For many decades, almost all people in the nation considered voting to be a right easily achieved if they are eligible according to age and a few other requirements. With a restrictive 2005 Indiana law upheld by the Supreme Court, people began to understand that voting might be a privilege mostly for white, financially comfortable people. Over half the states, including almost the entire South, have limiting ID laws; many of them also have other laws restricting over 5 million eligible voters at the polls. DDT is now cutting down voting since his new voting commission has requested detailed voter registration information from all the states. In Colorado alone, at least 5,000 people, some of them who had actively assisted in the voting process, have deregistered because of DDT’s demand for their records. They express fear at what he will do with the information.

[Note that DDT’s response to people’s request for privacy is to ask, “What do they have to hide?” What a question from a man elected president who refuses to release his tax returns and hides everything else he can about his administration.]

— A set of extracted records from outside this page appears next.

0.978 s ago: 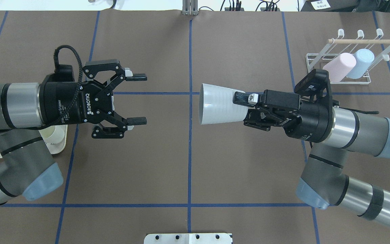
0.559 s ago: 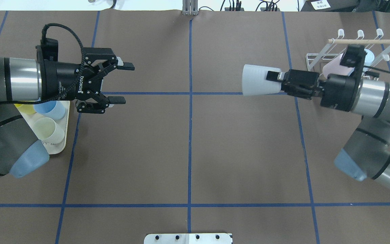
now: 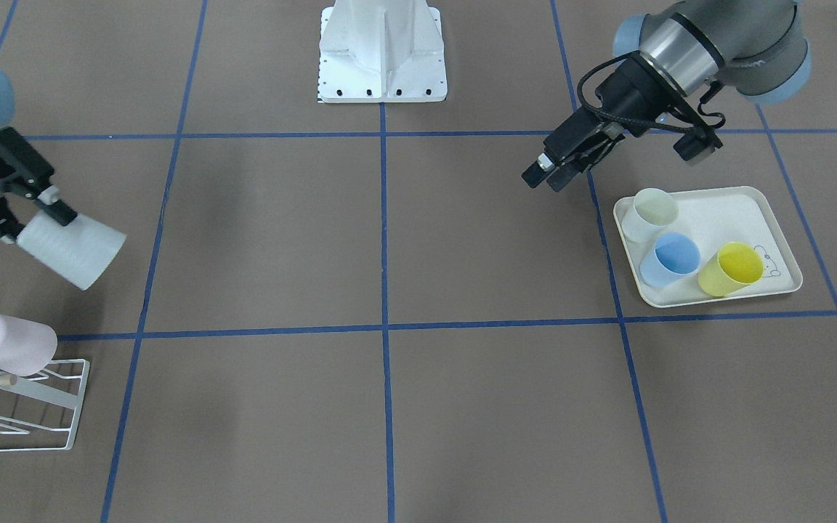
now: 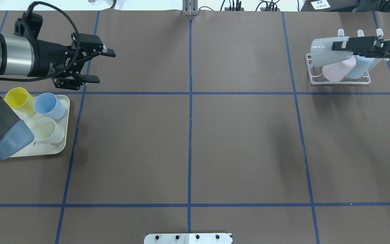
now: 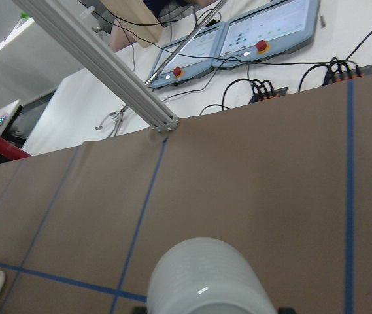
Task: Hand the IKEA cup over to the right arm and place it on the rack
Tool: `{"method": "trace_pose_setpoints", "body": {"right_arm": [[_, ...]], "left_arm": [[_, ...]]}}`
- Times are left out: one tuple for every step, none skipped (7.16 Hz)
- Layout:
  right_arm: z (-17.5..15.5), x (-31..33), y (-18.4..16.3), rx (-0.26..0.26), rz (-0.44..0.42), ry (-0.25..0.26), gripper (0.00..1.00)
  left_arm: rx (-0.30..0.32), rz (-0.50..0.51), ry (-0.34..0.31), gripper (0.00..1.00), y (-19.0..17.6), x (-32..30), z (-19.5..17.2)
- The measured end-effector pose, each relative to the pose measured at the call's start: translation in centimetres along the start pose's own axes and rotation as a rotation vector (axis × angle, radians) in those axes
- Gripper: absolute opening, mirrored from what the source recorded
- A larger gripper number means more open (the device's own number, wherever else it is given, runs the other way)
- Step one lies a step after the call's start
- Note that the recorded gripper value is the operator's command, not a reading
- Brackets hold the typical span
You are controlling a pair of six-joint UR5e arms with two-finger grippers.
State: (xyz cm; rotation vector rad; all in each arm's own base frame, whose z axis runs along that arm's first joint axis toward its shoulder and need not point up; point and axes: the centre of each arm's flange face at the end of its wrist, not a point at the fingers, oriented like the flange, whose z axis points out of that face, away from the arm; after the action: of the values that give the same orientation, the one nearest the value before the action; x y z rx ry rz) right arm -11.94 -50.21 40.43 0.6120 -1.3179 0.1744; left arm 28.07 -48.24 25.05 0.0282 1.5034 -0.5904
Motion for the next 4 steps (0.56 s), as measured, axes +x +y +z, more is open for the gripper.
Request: {"method": "trace_pose_setpoints", "body": {"right_arm": [[-2.6, 2.7, -1.6, -0.019, -0.055, 0.081, 0.30], [-4.6, 5.1, -2.6, -0.043, -0.096, 0.144, 0.30], [-6.1, 7.3, -3.3, -0.071, -0.137, 0.211, 0.30], [-7.5, 9.3, -4.1, -0.109, -0.167, 0.283, 0.30]], "left_arm": [[0.037, 0.046, -0.053, 1.00, -1.6, -0.2, -0.4], [0.069, 0.086, -0.101, 1.00, -3.0, -0.5, -0.9], [0.097, 0.126, -0.147, 1.00, -4.4, -1.0, -1.4], [0.122, 0.172, -0.195, 1.00, -5.7, -1.6, -2.1]]}}
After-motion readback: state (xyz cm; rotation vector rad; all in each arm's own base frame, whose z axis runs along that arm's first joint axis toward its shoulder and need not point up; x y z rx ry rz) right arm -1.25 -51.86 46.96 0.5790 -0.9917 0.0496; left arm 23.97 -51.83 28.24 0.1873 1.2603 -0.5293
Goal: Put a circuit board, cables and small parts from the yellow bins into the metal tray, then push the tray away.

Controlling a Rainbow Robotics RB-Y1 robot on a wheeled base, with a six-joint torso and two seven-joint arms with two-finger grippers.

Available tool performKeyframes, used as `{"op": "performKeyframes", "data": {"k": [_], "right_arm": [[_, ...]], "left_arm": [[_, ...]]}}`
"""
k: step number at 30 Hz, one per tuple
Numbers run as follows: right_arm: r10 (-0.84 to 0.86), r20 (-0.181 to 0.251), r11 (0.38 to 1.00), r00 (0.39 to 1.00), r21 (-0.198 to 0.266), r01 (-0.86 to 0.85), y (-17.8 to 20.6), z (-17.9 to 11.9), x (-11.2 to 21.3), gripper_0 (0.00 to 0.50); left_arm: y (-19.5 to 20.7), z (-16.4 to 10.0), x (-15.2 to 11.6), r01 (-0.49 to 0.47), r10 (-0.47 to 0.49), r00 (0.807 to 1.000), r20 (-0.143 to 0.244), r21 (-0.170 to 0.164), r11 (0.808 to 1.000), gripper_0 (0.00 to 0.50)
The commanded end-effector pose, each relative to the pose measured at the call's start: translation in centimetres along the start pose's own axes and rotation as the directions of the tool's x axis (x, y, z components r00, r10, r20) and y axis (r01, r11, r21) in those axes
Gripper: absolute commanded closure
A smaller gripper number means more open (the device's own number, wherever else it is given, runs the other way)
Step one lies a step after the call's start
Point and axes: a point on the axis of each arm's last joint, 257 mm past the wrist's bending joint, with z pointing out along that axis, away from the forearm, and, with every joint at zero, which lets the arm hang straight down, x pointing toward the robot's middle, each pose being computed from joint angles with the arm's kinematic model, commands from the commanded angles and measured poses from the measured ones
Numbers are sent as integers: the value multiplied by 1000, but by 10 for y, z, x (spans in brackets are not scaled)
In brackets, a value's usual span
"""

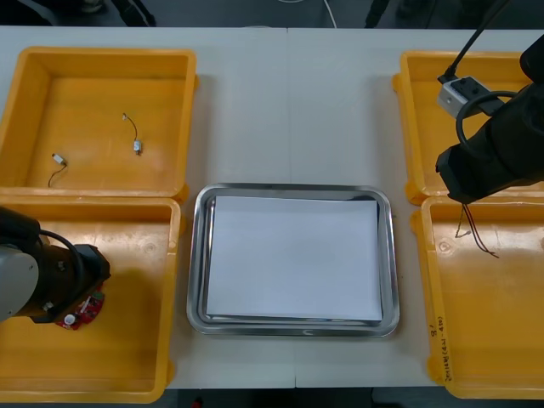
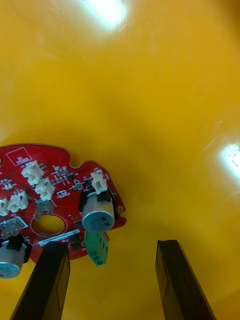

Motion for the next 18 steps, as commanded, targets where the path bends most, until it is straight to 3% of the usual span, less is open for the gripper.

With his strong support of white supremacists, DDT and his DOJ are upping the ante on dissenters against his administration, going far beyond widespread ridicule about respected journalists and media outlets. Initially, AG threatened to subpoena journalists and force them to give up their sources before grand juries in lieu of prison. Now information has been released that the DOJ is trying to collect complete information about 1.3 million visitors to an anti-DDT website, #DisruptJ20.org, on DreamHost, regarding protests on DDT’s inauguration day.

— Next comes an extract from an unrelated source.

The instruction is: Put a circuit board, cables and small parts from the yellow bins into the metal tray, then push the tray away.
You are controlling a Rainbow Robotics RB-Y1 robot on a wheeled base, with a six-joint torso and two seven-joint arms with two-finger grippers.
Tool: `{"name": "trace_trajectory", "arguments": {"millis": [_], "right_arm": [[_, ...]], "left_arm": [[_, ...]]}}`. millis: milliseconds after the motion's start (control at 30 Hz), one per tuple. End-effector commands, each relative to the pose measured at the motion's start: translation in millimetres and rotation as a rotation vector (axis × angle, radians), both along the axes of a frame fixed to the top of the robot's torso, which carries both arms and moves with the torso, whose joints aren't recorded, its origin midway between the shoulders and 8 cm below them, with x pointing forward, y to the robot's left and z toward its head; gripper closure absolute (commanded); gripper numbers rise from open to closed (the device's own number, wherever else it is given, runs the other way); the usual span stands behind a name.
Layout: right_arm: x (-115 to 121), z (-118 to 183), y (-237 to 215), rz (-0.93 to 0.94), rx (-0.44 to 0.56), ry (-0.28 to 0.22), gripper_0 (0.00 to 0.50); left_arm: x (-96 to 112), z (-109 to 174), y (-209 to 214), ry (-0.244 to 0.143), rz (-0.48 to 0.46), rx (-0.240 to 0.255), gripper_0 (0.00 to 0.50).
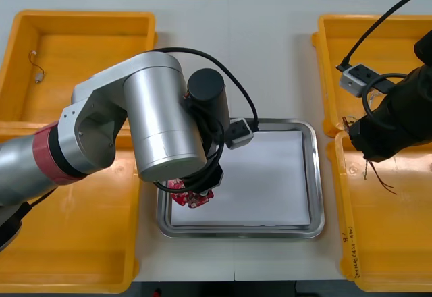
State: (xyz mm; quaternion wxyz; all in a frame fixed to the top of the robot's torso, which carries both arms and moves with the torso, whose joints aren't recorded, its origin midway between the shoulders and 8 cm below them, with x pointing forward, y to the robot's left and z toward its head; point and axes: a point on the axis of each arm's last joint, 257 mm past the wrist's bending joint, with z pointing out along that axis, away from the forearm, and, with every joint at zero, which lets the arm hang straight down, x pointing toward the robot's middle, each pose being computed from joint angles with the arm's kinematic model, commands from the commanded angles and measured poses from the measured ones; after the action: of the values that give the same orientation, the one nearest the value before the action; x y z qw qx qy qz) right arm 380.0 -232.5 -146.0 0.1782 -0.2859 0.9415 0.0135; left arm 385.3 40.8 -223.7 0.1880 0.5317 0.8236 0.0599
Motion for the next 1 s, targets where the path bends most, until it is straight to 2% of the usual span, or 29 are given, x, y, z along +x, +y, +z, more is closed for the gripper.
{"name": "trace_trajectory", "arguments": {"millis": [33, 267, 500, 1000], "right_arm": [[1, 13, -8, 0.006, -0.048, -0.032, 0.500], [1, 13, -10, 0.003, -0.051, -0.028, 0.500], [1, 14, -10, 0.003, -0.052, -0.032, 0.500], [2, 13, -11, 0.001, -0.055, -0.033, 0.500]], "left_arm": [[0, 5, -19, -0.020, 0.068, -0.053, 0.500], [3, -8, -21, -0.011, 0.086, -0.060, 0.500], [15, -21, -23, -0.018, 0.103, -0.075, 0.500], [13, -46, -13, -0.012, 0.097, -0.046, 0.500]]}}
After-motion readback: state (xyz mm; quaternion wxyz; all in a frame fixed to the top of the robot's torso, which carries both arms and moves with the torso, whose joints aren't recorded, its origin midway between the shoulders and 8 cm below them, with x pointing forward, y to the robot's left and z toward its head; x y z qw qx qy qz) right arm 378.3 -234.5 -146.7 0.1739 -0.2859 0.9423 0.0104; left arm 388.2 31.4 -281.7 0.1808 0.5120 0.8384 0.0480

John Borchert, deputy chief of the Felony Major Crimes Trial Section of the Justice Department, signed the search warrant on July 12 seeking “evidence about individuals who participated, planned, organized or incited the January 20 riot.” DOJ is demanding “all information that might identify the subscribers…including names, addresses, telephone numbers and other identifiers, email addresses, business information…and source of payment for services including any credit card or bank account information.” DreamHost said that the DOJ wants “the time and date of the visit, the IP address for the visitor, the website pages viewed by the visitor (through their IP address), and even a detailed description of the software running on the visitor’s computer.

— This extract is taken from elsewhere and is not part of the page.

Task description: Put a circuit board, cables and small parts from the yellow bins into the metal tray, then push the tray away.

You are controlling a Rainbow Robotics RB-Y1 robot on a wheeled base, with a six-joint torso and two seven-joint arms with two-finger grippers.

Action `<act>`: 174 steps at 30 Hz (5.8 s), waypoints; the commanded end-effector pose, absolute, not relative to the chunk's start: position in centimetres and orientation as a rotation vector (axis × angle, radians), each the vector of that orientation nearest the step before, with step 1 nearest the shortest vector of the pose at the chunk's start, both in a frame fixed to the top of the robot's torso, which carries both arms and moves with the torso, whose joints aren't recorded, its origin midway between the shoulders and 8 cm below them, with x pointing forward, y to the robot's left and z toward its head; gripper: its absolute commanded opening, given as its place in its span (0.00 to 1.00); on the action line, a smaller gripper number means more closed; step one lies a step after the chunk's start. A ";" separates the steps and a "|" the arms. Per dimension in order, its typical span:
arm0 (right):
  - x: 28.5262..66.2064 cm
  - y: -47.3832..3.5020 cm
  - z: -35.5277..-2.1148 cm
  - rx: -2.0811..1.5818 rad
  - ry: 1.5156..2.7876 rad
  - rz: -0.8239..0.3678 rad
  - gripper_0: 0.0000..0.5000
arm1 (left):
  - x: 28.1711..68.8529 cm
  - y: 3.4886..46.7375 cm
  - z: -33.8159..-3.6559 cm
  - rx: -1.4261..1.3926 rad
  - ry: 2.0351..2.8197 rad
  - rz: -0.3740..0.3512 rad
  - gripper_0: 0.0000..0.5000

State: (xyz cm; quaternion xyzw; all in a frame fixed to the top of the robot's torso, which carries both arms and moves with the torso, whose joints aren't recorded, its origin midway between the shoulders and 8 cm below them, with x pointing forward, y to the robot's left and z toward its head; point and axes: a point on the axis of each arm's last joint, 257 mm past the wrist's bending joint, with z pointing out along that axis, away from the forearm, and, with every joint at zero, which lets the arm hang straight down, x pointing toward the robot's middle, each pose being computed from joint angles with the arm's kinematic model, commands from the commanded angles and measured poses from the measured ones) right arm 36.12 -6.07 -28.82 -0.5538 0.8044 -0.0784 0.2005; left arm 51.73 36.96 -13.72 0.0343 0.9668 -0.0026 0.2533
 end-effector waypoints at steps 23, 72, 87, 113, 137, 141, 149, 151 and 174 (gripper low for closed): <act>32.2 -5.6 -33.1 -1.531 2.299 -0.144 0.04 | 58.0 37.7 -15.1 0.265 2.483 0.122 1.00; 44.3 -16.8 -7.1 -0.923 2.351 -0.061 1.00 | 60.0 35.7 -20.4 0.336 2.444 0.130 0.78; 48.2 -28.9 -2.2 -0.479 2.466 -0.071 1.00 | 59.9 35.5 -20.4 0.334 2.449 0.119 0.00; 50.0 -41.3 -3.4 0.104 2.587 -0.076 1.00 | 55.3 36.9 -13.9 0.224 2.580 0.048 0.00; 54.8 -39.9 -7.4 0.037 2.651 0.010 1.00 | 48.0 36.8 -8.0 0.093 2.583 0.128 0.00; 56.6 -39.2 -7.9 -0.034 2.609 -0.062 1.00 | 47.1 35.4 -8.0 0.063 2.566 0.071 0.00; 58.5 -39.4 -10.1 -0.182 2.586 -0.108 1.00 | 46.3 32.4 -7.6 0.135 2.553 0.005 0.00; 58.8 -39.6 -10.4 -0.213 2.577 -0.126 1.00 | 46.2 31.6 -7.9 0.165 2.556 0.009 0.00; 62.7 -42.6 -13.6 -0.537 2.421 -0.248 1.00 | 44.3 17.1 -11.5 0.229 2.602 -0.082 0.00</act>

Regarding the DOJ warrant, ACLU stated:

“One of the core principles enshrined in the Fourth Amendment is a prohibition on general searches — meaning, the government cannot simply go fishing for a wide range of information in the hope that some kind of useful evidence will turn up.”

DreamHost refused, stating that the users’ information “could be used to identify any individuals who used this site to exercise and express political speech protected under the Constitution’s First Amendment. That should be enough to set alarm bells off in anyone’s mind.” The host already disclosed information relevant to the ongoing criminal investigation after 214 people were charged with vandalizing a car and breaking windows. DOJ now wants information about everyone who visited the site, however, not just the people who have broken laws. The warrant doesn’t say why or what will happen to the information on the 1.3 million visitors.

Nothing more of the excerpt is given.